SLA
Overview
When users submit jobs to Volcano, they may need to add particular constraints to jobs, for example, the longest Pending time to prevent jobs from starving. These constraints can be regarded as Service Level Agreements (SLA) which are agreed upon between Volcano and the user.

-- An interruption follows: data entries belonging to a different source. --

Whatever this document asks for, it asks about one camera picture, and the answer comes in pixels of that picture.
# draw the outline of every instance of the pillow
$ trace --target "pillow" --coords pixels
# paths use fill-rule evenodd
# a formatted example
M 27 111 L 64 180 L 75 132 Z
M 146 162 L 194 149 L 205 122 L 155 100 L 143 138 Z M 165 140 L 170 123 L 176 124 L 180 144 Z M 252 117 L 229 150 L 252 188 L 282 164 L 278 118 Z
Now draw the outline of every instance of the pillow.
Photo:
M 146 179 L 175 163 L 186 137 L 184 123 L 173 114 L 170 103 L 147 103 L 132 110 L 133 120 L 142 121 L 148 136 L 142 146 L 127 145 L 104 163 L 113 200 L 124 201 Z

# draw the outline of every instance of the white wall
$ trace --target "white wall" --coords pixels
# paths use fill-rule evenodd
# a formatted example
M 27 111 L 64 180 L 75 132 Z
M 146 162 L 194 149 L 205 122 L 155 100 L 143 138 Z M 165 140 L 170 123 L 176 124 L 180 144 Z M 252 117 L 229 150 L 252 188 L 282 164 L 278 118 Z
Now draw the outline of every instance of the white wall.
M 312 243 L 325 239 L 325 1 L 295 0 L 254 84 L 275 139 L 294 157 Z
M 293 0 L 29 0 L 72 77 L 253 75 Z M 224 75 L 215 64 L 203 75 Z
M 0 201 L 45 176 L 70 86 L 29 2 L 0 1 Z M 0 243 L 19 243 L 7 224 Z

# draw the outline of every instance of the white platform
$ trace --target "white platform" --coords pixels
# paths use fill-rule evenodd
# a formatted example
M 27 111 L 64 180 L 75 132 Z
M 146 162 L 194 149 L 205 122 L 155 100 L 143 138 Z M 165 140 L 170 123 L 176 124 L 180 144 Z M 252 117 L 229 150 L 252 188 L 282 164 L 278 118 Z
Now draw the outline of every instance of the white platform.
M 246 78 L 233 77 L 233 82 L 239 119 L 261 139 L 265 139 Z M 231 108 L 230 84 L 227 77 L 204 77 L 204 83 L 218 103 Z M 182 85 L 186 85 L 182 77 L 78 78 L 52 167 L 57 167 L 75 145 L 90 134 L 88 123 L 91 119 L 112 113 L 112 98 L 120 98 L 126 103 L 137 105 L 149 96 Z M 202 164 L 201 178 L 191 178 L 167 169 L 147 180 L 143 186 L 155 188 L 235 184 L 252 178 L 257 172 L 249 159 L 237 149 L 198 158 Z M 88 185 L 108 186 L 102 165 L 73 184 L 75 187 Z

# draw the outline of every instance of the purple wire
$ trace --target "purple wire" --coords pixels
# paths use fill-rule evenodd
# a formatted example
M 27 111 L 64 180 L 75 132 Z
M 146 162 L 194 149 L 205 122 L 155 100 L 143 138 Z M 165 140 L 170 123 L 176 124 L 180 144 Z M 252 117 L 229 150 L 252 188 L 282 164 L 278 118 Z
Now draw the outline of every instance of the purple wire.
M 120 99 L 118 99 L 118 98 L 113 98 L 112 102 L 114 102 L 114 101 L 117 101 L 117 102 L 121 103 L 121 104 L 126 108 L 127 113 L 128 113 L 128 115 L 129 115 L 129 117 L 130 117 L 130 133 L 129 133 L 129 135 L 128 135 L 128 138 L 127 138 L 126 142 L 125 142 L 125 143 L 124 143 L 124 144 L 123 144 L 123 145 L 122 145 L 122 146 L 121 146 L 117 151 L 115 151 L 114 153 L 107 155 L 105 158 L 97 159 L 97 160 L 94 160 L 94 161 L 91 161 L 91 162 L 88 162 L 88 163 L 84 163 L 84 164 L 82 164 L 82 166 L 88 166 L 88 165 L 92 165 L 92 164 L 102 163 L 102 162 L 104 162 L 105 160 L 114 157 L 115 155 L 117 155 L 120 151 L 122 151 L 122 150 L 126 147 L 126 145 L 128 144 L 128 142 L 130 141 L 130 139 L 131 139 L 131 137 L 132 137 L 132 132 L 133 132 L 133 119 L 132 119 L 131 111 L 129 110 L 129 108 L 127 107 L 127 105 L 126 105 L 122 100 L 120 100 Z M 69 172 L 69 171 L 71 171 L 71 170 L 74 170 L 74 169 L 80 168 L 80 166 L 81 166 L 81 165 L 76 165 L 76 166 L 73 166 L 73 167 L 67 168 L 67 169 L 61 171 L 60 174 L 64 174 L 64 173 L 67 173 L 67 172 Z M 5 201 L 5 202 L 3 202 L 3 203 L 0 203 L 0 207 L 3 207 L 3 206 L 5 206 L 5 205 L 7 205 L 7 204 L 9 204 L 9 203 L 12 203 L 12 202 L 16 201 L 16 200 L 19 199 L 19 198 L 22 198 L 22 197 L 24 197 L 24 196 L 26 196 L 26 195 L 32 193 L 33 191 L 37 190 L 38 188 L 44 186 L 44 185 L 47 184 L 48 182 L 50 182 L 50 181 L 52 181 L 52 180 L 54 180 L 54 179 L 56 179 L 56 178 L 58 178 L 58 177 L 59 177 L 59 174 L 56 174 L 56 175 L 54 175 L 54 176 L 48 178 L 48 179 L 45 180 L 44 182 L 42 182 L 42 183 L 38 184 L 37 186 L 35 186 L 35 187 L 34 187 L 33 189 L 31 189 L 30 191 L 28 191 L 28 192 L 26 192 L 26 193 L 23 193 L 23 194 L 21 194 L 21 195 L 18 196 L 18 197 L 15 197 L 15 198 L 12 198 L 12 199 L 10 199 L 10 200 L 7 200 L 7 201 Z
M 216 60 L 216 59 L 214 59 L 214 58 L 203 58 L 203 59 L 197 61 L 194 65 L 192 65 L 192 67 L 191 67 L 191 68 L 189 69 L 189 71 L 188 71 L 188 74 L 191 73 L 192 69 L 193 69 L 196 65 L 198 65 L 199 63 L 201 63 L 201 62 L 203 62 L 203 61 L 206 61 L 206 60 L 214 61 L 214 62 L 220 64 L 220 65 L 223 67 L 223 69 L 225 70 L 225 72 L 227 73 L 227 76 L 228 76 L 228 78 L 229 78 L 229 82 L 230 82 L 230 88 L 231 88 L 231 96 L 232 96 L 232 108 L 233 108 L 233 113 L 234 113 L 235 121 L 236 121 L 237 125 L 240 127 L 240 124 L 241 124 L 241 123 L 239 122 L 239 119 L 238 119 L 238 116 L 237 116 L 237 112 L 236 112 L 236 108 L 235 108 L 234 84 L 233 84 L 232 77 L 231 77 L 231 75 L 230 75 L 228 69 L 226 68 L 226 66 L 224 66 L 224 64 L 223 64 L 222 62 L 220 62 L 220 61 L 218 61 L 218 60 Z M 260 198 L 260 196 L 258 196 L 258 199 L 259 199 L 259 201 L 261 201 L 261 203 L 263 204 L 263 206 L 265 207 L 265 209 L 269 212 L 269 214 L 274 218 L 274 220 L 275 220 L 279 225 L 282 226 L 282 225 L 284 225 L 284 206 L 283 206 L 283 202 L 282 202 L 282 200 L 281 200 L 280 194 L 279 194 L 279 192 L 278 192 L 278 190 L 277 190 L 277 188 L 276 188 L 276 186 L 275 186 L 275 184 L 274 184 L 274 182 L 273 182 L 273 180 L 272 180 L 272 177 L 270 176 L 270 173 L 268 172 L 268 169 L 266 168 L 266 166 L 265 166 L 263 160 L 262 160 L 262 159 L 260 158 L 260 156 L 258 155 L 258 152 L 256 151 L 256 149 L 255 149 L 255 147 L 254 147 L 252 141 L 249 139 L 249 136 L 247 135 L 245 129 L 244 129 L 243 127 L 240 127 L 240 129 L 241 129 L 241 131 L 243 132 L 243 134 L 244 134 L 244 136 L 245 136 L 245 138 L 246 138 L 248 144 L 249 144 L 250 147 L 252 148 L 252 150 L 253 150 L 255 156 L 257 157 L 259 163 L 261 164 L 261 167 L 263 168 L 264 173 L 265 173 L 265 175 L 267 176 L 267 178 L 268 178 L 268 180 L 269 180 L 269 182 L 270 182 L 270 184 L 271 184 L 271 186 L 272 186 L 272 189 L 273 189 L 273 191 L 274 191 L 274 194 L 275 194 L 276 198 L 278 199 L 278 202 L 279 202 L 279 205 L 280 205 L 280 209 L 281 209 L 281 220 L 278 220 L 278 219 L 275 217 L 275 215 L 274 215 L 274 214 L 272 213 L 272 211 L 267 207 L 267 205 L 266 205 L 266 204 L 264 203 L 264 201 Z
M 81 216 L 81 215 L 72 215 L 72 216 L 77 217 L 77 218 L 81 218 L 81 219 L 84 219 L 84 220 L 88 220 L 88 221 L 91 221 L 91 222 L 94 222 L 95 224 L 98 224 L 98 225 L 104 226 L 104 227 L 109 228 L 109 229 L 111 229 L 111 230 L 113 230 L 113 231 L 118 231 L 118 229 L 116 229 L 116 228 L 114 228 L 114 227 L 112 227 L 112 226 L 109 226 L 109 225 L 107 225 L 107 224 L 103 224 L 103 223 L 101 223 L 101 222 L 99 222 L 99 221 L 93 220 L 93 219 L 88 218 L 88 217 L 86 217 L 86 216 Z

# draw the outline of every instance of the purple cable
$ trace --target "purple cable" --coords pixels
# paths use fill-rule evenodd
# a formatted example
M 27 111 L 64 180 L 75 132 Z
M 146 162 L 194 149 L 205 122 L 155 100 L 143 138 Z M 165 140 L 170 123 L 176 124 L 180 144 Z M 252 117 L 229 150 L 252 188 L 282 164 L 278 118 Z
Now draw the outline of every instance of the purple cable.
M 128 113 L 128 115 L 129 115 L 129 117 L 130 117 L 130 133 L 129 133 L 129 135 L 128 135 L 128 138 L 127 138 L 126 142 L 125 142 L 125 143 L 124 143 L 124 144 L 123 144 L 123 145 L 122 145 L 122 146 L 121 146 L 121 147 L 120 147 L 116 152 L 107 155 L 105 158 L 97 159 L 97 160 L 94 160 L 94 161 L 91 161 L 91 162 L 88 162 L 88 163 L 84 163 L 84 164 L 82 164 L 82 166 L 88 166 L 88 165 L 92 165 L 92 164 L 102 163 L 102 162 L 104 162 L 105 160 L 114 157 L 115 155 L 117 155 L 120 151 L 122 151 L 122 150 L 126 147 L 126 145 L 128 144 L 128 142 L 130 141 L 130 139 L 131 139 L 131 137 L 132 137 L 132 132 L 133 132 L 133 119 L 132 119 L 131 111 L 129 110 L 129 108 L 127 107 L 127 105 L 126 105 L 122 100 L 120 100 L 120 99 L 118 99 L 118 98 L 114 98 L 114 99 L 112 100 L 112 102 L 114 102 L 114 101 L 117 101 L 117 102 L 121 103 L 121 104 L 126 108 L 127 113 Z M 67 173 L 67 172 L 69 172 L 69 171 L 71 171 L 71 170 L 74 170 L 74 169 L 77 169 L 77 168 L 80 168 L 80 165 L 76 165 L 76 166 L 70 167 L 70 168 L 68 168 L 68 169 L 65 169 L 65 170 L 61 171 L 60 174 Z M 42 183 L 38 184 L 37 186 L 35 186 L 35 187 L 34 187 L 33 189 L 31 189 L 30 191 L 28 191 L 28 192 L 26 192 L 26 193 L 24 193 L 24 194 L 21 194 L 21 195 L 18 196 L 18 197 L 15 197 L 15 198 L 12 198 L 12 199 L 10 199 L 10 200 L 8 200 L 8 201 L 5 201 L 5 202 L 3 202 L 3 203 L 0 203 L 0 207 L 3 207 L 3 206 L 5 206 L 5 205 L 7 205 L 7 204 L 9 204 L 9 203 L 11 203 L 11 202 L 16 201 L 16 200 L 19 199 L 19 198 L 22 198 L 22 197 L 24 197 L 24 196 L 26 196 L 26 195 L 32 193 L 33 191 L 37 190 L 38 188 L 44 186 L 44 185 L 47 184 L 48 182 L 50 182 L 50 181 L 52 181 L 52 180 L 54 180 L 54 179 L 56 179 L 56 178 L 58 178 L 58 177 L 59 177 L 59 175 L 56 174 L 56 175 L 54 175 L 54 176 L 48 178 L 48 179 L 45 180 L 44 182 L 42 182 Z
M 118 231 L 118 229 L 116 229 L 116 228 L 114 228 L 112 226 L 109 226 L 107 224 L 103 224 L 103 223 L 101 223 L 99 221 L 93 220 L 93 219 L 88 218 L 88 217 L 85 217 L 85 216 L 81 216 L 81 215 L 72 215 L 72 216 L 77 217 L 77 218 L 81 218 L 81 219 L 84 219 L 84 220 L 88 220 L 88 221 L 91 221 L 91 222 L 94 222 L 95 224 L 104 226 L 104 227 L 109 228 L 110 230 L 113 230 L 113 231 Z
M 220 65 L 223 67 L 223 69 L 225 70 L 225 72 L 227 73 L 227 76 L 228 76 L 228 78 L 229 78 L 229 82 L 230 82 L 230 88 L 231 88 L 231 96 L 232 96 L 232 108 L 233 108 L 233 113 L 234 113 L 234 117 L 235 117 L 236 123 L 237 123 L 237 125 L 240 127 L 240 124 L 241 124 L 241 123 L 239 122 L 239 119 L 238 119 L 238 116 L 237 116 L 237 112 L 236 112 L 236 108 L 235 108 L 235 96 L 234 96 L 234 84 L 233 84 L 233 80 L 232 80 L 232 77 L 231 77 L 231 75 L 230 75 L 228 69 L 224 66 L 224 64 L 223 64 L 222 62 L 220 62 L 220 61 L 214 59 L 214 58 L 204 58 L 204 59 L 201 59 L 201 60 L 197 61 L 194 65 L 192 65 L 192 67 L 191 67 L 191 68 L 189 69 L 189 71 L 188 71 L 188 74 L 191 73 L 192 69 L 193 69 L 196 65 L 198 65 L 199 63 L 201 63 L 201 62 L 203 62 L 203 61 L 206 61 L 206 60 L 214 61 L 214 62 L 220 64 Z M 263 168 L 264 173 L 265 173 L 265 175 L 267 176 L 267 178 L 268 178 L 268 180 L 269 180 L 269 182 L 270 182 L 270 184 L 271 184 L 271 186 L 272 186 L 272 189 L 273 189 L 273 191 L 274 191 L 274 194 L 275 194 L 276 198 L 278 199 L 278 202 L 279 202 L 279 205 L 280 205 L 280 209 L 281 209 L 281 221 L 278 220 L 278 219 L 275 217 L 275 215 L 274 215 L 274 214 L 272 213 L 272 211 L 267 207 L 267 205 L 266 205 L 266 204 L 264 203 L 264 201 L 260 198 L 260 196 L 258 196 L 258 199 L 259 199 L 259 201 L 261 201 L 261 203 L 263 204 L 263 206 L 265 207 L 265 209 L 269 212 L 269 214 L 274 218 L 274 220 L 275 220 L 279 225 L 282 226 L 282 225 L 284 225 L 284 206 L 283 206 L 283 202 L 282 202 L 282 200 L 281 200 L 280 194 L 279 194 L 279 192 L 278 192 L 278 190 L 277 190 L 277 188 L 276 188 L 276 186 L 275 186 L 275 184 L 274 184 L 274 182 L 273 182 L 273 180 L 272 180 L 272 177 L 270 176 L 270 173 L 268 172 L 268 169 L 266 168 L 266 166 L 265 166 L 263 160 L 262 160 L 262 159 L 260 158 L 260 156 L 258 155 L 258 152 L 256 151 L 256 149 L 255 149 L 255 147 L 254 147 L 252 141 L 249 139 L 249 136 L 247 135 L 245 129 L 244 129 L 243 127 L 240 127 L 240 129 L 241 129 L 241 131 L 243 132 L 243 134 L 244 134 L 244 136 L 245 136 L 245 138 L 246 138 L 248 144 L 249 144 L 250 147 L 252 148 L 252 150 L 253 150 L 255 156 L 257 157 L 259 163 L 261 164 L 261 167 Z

The SLA plugin is provided to receive and enforce SLA settings for both individual jobs and the entire cluster.
How It Works
The SLA plugin monitors job waiting times and can take actions when SLA constraints are violated:
- JobWaitingTime: Maximum time a job can wait in the pending state
- JobEnqueuedFn: Checks if a job meets SLA requirements before being enqueued
When a job's waiting time exceeds the configured threshold, the scheduler can take corrective actions such as prioritizing the job or notifying administrators.
Scenario
Users can customize SLA-related parameters in their own cluster according to business needs:
Real-time Services
For clusters with high real-time service requirements, JobWaitingTime can be set as small as possible to ensure jobs are scheduled quickly or flagged for attention.
Batch Computing
For clusters primarily running bulk computing jobs, JobWaitingTime can be set larger to allow for more flexible scheduling over time.
Multi-tenant Environments
In multi-tenant clusters, different queues or namespaces can have different SLA requirements based on their service tier.
Configuration
Enable the SLA plugin in the scheduler ConfigMap:
tiers:
- plugins:
- name: priority
- name: gang
- name: sla
arguments:
sla.JobWaitingTime: 10m
Configuration Parameters
| Parameter | Description | Default |
|---|---|---|
sla.JobWaitingTime | Maximum waiting time for a job | - |
The JobWaitingTime parameter can be specified using duration format (e.g., 5m, 1h, 30s).
Example
Cluster-wide SLA Configuration
apiVersion: v1
kind: ConfigMap
metadata:
name: volcano-scheduler-configmap
namespace: volcano-system
data:
volcano-scheduler.conf: |
actions: "enqueue, allocate, backfill"
tiers:
- plugins:
- name: priority
- name: gang
- name: sla
arguments:
sla.JobWaitingTime: 30m
- plugins:
- name: drf
- name: predicates
- name: proportion
- name: nodeorder
Job with SLA Annotation
You can also specify SLA constraints at the job level:
apiVersion: batch.volcano.sh/v1alpha1
kind: Job
metadata:
name: sla-constrained-job
annotations:
volcano.sh/sla-waiting-time: "10m"
spec:
schedulerName: volcano
minAvailable: 1
tasks:
- replicas: 1
name: worker
template:
spec:
containers:
- name: worker
image: busybox
command: ["sleep", "3600"]
In this example, if the job waits more than 10 minutes in the pending state, the SLA plugin will flag it for priority scheduling or administrative attention.
Monitoring SLA Violations
Volcano exposes metrics that can be used to monitor SLA compliance:
- Job waiting time metrics
- SLA violation counts
- Queue-level SLA statistics
These metrics can be integrated with monitoring systems like Prometheus to track SLA compliance across the cluster.